Gas, Bloating and Belching: Is it Normal?

August 30, 2016 Hyder Jamal, MD

is-gas-bloating-belching-normalThe short answer is, yes. In fact, statistics show that on average, we pass gas at least 15 times a day. That’s the equivalent of half a liter. “Passing gas is absolutely normal, but if you’re concerned about excessive gas release, then a good way to get it under control is to monitor how your body reacts to certain foods by keeping a food diary,” suggests Hyder Jamal, MD, a board-certified gastroenterologist at St. Jude Medical Center. Some known culprits include foods such as beans, dairy products or wheat based products. Foods that are high in carbs, such as Brussels sprouts, cabbage, broccoli, cauliflower, apples, pears and onions are also known triggers. It’s good to keep in mind that each of us has a unique reaction to different foods, so while your brother may live off of cheese sandwiches and Mexican food, you may find that for you, the refried beans reap havoc on your stomach.
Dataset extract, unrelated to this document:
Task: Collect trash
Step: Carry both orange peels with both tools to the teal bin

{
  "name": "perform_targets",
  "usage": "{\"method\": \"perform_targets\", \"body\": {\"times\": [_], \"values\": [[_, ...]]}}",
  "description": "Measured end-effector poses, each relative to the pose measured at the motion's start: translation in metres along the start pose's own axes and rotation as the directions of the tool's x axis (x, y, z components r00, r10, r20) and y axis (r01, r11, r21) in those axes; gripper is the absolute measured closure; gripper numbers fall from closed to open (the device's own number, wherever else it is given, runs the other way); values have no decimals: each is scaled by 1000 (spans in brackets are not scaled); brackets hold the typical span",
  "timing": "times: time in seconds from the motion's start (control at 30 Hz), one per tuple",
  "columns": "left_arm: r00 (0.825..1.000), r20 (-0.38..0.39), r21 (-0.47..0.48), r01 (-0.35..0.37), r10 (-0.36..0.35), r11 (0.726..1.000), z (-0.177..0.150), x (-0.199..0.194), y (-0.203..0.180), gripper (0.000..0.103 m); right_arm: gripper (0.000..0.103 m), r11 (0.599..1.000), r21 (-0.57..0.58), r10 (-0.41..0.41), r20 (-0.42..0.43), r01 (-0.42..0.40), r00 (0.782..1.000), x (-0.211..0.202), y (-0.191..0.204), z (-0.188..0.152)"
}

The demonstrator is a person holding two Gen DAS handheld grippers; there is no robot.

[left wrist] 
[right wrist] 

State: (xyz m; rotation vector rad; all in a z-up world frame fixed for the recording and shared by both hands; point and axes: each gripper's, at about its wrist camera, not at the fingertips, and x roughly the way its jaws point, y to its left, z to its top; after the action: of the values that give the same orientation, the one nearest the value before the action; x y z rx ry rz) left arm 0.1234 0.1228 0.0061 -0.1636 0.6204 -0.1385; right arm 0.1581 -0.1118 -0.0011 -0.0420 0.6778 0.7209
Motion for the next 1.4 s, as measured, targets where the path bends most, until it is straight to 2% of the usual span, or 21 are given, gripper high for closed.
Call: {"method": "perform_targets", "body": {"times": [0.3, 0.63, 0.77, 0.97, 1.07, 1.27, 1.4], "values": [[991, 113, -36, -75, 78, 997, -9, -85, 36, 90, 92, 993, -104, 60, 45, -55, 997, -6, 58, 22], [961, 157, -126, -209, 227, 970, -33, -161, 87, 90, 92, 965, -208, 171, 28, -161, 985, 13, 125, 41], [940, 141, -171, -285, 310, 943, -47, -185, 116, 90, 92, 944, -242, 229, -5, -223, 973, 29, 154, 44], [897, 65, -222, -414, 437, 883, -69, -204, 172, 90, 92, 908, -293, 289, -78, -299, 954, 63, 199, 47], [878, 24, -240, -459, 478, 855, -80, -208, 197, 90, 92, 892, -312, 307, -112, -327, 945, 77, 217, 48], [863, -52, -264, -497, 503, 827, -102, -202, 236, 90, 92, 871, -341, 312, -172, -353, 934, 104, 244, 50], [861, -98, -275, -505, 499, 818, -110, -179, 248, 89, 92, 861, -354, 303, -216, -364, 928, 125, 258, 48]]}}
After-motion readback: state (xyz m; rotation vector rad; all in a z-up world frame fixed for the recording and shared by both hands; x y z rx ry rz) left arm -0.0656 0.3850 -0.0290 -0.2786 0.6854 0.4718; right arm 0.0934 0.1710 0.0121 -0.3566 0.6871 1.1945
“Getting a handle on your gas triggers is all about paying attention to and listening to your body,” he says. For example, if you find that after having your morning latte you begin to feel a bit gassy, then you may be reacting to the lactose in the milk. This could be a sign of lactose intolerance, easily treated by eliminating lactose based foods from your diet. If you feel discomfort after eating toast or spaghetti bolognese, then you might have a gluten intolerance.

Swallowing air is also known to trigger gas. “As you chew your food, the compression between your teeth releases the bubbles of air that are trapped inside of it,” says Dr. Jamal. “If you don’t chew your food properly, then you are swallowing pockets of air that will eventually need to come out either as a belch or as flatulence.” Habits such as chewing gum, and drinking carbonated drinks such as soda’s, sparkling water or sparkling wines also cause us to swallow air, and should be avoided.
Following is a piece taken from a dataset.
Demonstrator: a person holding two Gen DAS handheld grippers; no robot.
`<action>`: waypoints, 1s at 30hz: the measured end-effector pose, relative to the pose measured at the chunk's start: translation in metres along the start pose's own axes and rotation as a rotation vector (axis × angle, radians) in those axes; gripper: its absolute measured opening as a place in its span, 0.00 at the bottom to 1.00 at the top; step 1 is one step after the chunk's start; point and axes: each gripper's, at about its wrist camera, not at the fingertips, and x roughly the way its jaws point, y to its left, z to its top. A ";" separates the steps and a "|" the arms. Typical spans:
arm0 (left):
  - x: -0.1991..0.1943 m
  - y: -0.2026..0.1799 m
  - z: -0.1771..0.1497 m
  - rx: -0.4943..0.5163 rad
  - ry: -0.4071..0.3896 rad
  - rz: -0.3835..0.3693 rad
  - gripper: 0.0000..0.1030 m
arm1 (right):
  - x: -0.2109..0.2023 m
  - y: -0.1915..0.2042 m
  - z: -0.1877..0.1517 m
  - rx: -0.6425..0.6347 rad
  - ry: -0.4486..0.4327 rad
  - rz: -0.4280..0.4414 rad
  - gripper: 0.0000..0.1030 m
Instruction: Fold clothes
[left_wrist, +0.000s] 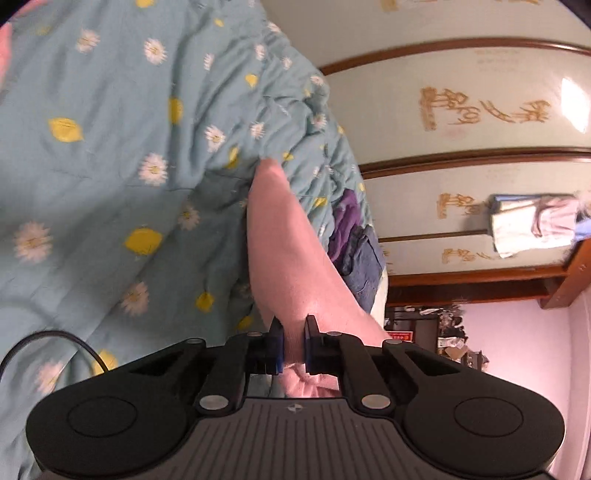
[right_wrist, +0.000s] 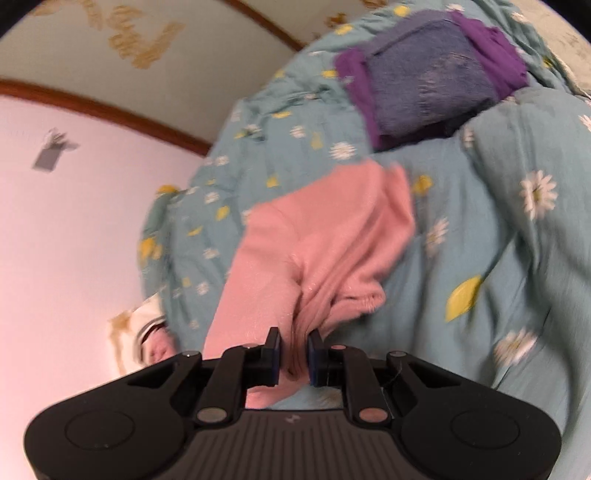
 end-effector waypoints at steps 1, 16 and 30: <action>-0.009 -0.004 0.001 -0.007 0.006 0.009 0.09 | -0.003 0.007 -0.006 -0.003 0.000 0.010 0.13; -0.052 -0.124 0.135 0.037 -0.143 0.128 0.09 | -0.001 0.133 0.081 -0.030 -0.096 0.102 0.13; -0.063 0.013 0.081 0.145 -0.079 0.252 0.10 | 0.077 0.116 0.049 -0.267 -0.026 0.167 0.13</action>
“There are a number of different over the counter medications that can also help manage the bloating and discomfort caused by gas,” he adds, “but if you’ve tried all of the above, and are still concerned that your gas problem is excessive, then it’s a good idea to see your health care provider.” Digestive disorders such as celiac disease, gastroesophageal reflux disease and irritable bowel syndrome, to name a few, could also potentially be responsible for your discomfort, so it’s best to make sure you rule those out. 

This information is not intended as a substitute for professional medical care. Always follow your health care professional's instructions.